Ever since man realized that the horse can be used for a variety of tasks – from farming to transportation and even waging war – he has tamed, groomed, and even bred this wild beast.
The horse might be born to run fast, but it wasn’t genetically designed to do so in a sustained manner. Like the uncovered human feet, theirs need to be covered to help them endure long travels.
What are Horseshoes?
Modern horseshoes, normally, are made of metal. They are specifically designed for protection of the horse’s hooves. Without horseshoes, their hooves are subject to wear and injury, especially during prolonged running.
Horseshoes are affixed to the ground side, also called the palmar surface, of the horse’s hooves. The hoof walls have no nerves like the human nail, but are much thicker and larger. To attach a horseshoe, it’s nailed through the hoof wall. There are some cases when the horseshoe is glued instead.

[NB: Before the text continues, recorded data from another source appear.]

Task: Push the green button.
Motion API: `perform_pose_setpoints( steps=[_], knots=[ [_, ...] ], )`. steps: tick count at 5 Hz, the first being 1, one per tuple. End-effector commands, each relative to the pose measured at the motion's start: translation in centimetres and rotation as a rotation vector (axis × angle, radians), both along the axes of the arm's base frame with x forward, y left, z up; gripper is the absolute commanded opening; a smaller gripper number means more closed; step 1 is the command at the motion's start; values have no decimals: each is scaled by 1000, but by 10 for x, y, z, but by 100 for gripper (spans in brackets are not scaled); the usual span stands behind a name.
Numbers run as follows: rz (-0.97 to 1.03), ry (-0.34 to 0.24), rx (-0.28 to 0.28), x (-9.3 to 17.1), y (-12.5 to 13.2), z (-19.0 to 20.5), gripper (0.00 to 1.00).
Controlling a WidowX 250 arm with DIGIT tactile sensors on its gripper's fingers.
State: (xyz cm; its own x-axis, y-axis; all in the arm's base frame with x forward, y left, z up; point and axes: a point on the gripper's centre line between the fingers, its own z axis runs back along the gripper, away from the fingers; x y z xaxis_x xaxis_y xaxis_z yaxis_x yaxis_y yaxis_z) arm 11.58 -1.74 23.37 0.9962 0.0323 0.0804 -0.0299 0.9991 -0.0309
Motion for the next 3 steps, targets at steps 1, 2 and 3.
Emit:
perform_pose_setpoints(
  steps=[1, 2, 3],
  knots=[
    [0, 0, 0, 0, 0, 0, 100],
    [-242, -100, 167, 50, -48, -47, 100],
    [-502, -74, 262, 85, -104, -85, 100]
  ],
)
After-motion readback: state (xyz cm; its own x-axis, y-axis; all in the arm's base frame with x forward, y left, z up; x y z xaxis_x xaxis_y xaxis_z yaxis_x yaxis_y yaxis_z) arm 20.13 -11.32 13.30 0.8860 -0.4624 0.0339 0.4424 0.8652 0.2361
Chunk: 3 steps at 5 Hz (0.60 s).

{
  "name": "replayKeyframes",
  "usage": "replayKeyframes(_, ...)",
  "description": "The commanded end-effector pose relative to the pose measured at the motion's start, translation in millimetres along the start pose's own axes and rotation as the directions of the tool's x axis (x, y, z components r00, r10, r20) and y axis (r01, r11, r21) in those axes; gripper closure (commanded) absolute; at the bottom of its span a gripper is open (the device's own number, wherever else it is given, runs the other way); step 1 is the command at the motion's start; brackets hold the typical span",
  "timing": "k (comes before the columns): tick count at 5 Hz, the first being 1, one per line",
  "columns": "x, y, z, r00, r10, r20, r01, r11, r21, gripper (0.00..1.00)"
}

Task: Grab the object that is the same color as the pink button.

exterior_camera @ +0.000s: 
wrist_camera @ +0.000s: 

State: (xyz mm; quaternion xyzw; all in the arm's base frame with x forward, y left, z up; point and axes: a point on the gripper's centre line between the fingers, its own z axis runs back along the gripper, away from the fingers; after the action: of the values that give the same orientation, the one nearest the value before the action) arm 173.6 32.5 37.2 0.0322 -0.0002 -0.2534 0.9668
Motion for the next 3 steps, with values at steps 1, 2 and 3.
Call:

The person who fits the horseshoe is called a farrier. A farrier is trained to assess the hoof for potential lameness, fitting the proper shoes, and doing remedial tasks when required. In the U.K., only legally qualified and experienced people are allowed to fit horseshoes.
Where Did It All Begin?
Long before the first modern horseshoe came up, man has been taking care of the horse’s hooves. Throughout Asia, horsemen covered their horses’ hooves with boots made out of woven plants or leather hides.
These primitive horseshoes were often put on horses who had injured or sore feet. The boots protected against future injuries and allowed the feet to heal.
At the turn of the 1st century, the ancient Romans deemed the woven boots not enough for the paved roadways they had laid. Steeds had become a valuable tool of war during that time.
To improve protection, horses were outfitted with sandals which were inspired by those worn by Roman soldiers. A combination of metal and leather materials were used to cover the horses’ hooves and then fastened using leather straps.
The problem with the sandal became apparent when the horses were made to traverse wet lands and during the cold months when snow covered the land. The moisture and the cold temperatures made getting a foothold on the frozen surfaces extremely difficult. Thus, the metal horseshoe was born.
The Lucky Shoe
After trying various designs and remedies, the metal horseshoe was invented. The first iterations came up around the 6th and 7th centuries
The metal horseshoe became so popular that tales have been told involving it. There’s even a patron saint for farriers.
The inventor of the first ever nailed metal horseshoe is unknown, but this practice became mainstream around 1000 AD in Europe. The first horseshoes were made of bronze. They were lightweight and the outer rim was scalloped. It also took six nails to affix to the horse’s hooves.
Since metal was expensive, the scalloped design gradually disappeared, ending with a “U” shape, and became heavier and required six nails.
In England, coins and horseshoes were cast from iron, but the latter usually were more valued. Horseshoes were used as currency as payment for taxes during the 12th century, the time of the crusades.
It was also around this time when horseshoes because the symbol of good luck. During festive occasions, a silver horseshoe would be lightly affixed to a hoof before the parade. Whoever retrieved it, won a prize.
Horseshoes were also used like talismans to ward off bad luck and warding off the devil.
During the 13th century, horseshoe makers began forging them in large quantities and made them available ready-made. The shoes also became longer and wider for horses used in war, travel, and trade.
The practice of shoeing horses became a popular profession in France and Great Britain during the 16th century.
During the dawn of the Industrial Revolution, the production of horseshoes became even more popular. Machines were invented to cast shoes for mass production. Having this machine proved advantageous for Northern forces in the 1850s during the Civil War.
The Modern Horseshoe
The horseshoes of today are made of lighter materials like aluminum. Rubber pads became the precursor to the modern hoof pads. There are even horseshoes made of plastic, which don’t need nailing.